## Work task
Copy out each line of the data below in which the string "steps" appears.

## Supplied material
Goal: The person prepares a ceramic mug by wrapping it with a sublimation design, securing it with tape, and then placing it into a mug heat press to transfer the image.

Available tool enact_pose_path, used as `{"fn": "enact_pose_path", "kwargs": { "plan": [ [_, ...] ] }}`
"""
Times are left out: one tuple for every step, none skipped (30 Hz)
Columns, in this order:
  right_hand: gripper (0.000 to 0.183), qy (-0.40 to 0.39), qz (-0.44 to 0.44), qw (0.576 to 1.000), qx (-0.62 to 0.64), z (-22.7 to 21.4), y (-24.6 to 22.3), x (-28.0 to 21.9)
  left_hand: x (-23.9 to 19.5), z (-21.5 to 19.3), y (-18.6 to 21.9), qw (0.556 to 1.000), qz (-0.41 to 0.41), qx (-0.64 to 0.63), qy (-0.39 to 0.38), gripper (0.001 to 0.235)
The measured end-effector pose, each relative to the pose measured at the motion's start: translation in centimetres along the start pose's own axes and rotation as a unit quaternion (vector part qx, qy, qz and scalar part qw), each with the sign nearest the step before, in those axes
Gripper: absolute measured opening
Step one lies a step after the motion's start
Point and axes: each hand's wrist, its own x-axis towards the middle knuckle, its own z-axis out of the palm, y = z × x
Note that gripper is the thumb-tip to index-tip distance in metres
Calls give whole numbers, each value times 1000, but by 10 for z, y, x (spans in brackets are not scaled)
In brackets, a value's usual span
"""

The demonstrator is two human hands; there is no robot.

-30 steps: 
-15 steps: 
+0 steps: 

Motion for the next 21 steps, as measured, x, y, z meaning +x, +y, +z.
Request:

## Answer box
-30 steps: 
-15 steps: 
+0 steps: 
Motion for the next 21 steps, as measured, x, y, z meaning +x, +y, +z.

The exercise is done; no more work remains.